Johnson, il devrait avoir des cauchemars, oui. Alors, vous
savez, on s'en tape de ce qu'il peut raconter. Ça ne veut plus
rien dire. D'ailleurs les Blancs nous ont toujours menti. Un de
ces jours, tous les États et toutes les villes vont exploser en
même temps.
Toutes les villes en même temps. Ils l'auront leur guerre civile ou leur révolution, appelez ça comme vous voudrez.
Ils ont une mentalité de gardien de zoo. Tant que le gardien
peut conserver les animaux enfermés ça va mais quand ils
arrivent à briser leurs cages, alors le gardien il a la trouille et il
fout le camp parce qu'il sait qu'ils vont lui faire la peau. C'est
ce qui est en train d'arriver aujourd'hui avec les Noirs : on nous
a enfermés dans des cages. On nous a dit : « Vous n'êtes rien du
tout... Vous ne venez de nulle part. » On nous a traités comme
des chiens et maintenant nous sommes en
train de démolir la cage et ils ont peur de nous voir commencer
à tout casser. C'est la guerre, voyez-vous. Et quand il y a la
guerre, il y a des innocents qui souffrent. Mais nous souffrons
déjà tous. Alors nous disons aux Noirs : « Levez-vous. Soyez
un homme véritable, une femme véritable. Combattez par tous
les moyens possibles et vous apporterez un peu de paix à vos
petits ». C'est ce qui arrive aujourd'hui.
Il ne s'agit pas d'émeutes. Une émeute, c'est quand deux ou
trois cents personnes se battent et se jettent des pierres. Mais
quand les gens s'attaquent directement aux autorités, ce n'est
plus une émeute - c'est la guerre. C'est la révolte contre
l'oppresseur, ceux qui n'ont rien combattent ceux qui ont tout.
Et c'est ça qui amènera le socialisme. Ils vous racontent qu'en
Amérique tout le monde a sa chance de devenir riche.
Alors, pourquoi ces pauvres ? Pourquoi y a-t-il cinq ou six
millions de Blancs qui crèvent de faim dans les États du Sud ?
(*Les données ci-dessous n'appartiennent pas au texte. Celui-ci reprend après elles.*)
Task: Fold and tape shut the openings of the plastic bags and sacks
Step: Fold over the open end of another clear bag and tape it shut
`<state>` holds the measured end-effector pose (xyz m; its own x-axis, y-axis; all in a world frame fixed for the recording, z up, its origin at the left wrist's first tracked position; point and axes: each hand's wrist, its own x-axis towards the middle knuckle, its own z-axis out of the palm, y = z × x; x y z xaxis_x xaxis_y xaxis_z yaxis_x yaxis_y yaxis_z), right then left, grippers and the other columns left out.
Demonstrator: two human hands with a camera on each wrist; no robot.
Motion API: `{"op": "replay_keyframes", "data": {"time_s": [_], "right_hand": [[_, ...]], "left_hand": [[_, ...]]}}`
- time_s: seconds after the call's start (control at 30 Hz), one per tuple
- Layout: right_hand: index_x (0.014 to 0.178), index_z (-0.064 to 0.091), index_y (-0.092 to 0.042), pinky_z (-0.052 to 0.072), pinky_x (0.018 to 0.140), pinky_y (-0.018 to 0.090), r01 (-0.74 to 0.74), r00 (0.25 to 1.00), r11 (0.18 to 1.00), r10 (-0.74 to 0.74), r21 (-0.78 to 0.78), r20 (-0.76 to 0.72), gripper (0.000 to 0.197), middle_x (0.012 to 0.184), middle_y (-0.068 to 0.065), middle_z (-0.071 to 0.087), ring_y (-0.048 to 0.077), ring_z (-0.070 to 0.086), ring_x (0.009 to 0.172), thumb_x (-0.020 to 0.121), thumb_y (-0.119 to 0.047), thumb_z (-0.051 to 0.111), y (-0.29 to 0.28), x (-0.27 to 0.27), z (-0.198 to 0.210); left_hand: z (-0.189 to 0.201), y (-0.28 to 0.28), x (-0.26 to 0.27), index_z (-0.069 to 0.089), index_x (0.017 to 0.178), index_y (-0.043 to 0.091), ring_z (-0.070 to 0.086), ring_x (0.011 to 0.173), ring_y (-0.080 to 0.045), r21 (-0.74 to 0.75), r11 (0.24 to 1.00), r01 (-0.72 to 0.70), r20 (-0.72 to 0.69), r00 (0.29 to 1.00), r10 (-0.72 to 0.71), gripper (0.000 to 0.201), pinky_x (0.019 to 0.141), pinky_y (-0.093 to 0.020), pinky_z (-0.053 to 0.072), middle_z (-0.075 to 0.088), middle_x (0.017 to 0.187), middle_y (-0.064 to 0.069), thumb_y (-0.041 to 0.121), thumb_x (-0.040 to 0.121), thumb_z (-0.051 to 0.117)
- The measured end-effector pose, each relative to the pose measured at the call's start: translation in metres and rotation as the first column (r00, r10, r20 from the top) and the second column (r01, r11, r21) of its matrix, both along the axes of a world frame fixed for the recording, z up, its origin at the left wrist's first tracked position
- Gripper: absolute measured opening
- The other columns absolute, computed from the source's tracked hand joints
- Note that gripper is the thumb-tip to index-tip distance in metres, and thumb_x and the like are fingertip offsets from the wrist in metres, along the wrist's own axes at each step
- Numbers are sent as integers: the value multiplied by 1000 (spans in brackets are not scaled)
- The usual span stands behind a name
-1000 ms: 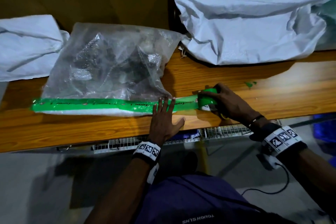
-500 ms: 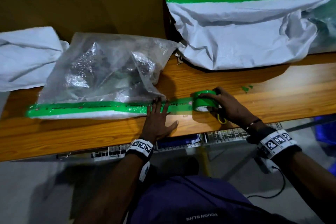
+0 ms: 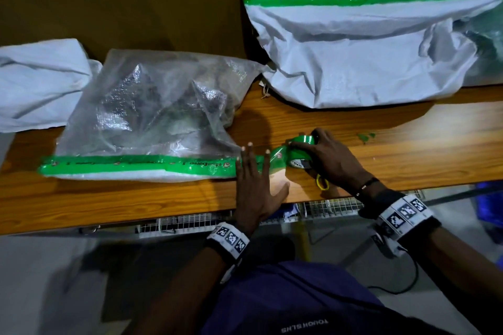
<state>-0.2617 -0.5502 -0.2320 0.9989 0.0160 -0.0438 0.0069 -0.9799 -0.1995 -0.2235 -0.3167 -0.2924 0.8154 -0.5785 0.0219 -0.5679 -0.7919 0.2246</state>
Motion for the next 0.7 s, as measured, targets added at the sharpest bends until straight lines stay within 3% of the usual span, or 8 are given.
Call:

C'est leurs frères, ceux-là. S'ils ne s'occupent même pas d'eux,
comment espérer qu'ils puissent s'occuper de nous ? Ils
entretiennent les préjugés raciaux pour que le combat reste
entre Noirs et Blancs : ça empêche les gens de voir de quoi il
retourne en réalité.
Mais une fois que les Blancs pauvres auront compris comme
les Noirs, alors ils seront foutus et ils le savent bien. Et la
vérité, un, jour ou l'autre, elle finit par apparaître à tout le
monde.
« The Man » est dans le pétrin. Il ne peut plus tenir les colonies
qu'il a partout dans le monde et la colonie qu'il a chez lui. Ça le
met dans une situation critique. Il ne peut pas faire revenir
toutes ses troupes pour les faire combattre contre nous.
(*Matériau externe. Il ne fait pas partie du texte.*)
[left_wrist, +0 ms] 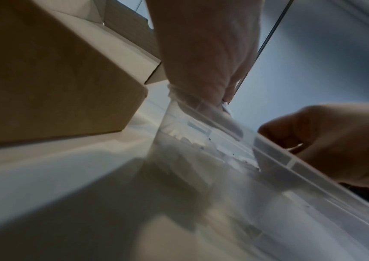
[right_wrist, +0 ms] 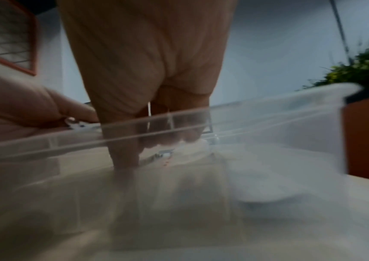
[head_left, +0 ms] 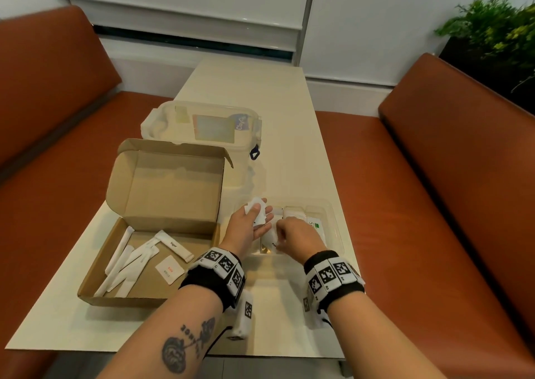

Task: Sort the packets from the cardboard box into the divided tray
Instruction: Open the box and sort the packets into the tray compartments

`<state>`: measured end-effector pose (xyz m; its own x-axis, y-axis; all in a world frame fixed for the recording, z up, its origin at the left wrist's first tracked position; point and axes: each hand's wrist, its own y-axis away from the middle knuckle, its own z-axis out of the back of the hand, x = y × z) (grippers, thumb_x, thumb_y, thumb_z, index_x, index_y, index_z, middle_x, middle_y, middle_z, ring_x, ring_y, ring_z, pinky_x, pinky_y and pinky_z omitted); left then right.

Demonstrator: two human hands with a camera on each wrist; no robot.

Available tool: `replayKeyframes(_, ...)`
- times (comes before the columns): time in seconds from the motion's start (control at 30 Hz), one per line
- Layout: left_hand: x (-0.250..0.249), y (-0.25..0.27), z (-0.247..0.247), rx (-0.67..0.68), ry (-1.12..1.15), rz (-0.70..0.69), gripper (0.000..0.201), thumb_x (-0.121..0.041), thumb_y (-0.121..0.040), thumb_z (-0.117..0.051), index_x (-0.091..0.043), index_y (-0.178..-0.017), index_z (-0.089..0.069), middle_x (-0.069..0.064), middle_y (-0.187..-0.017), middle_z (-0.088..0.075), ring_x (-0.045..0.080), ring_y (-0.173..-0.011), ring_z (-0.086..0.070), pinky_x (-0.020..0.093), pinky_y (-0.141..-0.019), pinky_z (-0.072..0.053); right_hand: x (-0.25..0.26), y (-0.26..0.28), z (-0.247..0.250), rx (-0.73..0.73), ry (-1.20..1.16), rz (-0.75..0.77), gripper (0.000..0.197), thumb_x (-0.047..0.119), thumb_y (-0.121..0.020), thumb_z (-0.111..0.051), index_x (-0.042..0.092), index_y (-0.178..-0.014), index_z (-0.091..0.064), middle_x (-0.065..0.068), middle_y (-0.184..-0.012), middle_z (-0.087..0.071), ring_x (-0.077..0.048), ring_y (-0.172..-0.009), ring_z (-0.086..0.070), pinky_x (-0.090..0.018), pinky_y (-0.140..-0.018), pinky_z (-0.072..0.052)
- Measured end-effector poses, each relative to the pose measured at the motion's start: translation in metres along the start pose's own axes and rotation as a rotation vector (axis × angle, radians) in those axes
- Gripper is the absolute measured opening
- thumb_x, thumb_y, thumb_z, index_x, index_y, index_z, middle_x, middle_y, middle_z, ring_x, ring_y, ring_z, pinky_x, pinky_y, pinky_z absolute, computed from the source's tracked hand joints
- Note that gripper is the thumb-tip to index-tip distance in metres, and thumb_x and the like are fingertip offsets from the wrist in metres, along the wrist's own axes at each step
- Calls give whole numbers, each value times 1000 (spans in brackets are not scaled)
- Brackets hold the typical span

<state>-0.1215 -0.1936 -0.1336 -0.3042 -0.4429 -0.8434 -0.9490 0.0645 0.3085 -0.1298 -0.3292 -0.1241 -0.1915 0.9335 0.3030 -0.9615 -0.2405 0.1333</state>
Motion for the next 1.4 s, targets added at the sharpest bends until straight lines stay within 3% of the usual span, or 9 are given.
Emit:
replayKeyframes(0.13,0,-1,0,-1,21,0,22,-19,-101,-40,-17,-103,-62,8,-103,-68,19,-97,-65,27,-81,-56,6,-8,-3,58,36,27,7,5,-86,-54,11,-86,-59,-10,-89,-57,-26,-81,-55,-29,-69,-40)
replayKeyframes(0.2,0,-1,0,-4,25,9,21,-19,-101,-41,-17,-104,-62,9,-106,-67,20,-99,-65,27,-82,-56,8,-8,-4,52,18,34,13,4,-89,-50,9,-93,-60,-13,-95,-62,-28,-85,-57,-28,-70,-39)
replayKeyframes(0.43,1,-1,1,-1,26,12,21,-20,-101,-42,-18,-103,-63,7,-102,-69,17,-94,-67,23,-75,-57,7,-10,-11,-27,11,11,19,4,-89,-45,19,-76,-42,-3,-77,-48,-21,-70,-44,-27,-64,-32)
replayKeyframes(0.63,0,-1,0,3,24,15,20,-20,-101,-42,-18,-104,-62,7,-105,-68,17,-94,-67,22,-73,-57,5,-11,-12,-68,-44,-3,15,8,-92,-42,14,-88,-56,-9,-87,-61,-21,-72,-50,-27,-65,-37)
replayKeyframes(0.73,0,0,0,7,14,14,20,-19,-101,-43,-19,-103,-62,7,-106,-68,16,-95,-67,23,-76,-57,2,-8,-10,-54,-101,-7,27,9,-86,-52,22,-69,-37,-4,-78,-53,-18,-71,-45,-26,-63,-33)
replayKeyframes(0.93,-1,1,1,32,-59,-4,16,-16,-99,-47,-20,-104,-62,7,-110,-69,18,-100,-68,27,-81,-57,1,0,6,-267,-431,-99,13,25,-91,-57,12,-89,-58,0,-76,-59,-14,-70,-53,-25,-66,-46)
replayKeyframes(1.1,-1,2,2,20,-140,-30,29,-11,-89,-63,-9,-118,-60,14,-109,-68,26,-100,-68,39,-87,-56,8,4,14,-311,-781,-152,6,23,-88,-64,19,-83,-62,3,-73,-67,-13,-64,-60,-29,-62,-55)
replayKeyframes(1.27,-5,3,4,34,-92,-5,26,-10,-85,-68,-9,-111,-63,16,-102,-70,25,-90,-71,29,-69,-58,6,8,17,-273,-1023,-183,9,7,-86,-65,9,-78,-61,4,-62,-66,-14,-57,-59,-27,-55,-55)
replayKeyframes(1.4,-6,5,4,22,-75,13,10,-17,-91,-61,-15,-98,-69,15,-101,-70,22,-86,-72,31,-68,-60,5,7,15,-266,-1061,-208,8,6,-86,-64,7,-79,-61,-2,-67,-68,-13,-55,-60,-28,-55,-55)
Les Noirs qui sont au Viêt-nam savent ce qui se passe ici. Alors
ils disent ce que disait l'un d'eux l'autre jour à la télévision. On
lui demandait : « Que pensez-vous de ce qui arrive à
Detroit ? »
Il a dit: « Je suis allé au Viêt-nam pour défendre la liberté mais
avec cette histoire de Detroit je me dis que je ferais peut-être
bien de rentrer aux États-Unis parce que, là aussi, il y en a qui
se battent pour la liberté. »
Et le moral des soldats doit être bien bas. Les Blancs le
reconnaissent. A Saigon, les soldats noirs sont aussi emmerdés
qu'ici parce que les Blancs ont emporté leurs préjugés avec
eux. Chaque semaine, en plein Saigon, des soldats noirs et
blancs se tirent dessus. On en entend parler jusqu'ici. Ils ne
peuvent pas tout cacher.
Les esclaves ont construit l'Amérique qui est devenue la nation
la plus riche de son temps mais je dis qu'elle s'écroulera. Ça
n'arrivera pas dans quarante ou cinquante ans mais dans deux,
trois, quatre ou au plus six ans d'ici. Les hommes des pays
opprimés par l'Amérique ne se laisseront pas indéfiniment
marcher dessus. Une fourmi, malgré sa taille minuscule, essaie
de piquer celui qui l'écrase. Un chien tentera de mordre si vous
le battez trop. Même s'il n'est pas plus gros qu'un chat.
S'ils sont honnêtes, les soldats noirs de retour du Viêtnam
n'essaieront pas de se justifier en disant comme certains :
« Nous avons le droit d'être au Viêt-nam, nous avons le droit de
nous battre pour la liberté. »
Les rébellions leur montrent aujourd'hui qu'ils n'ont pas le droit
d'être au Viêt-nam parce qu'ils n'ont aucun droit chez eux. Il
faut d'abord balayer sa propre cour et la cour de l'Amérique est
dégueulasse. L'Amérique a beau essayer de l'enfouir sous son
argent, l'ordure remonte à la surface. Les masses noires sont en
train de secouer la poubelle et ça commence à puer de partout.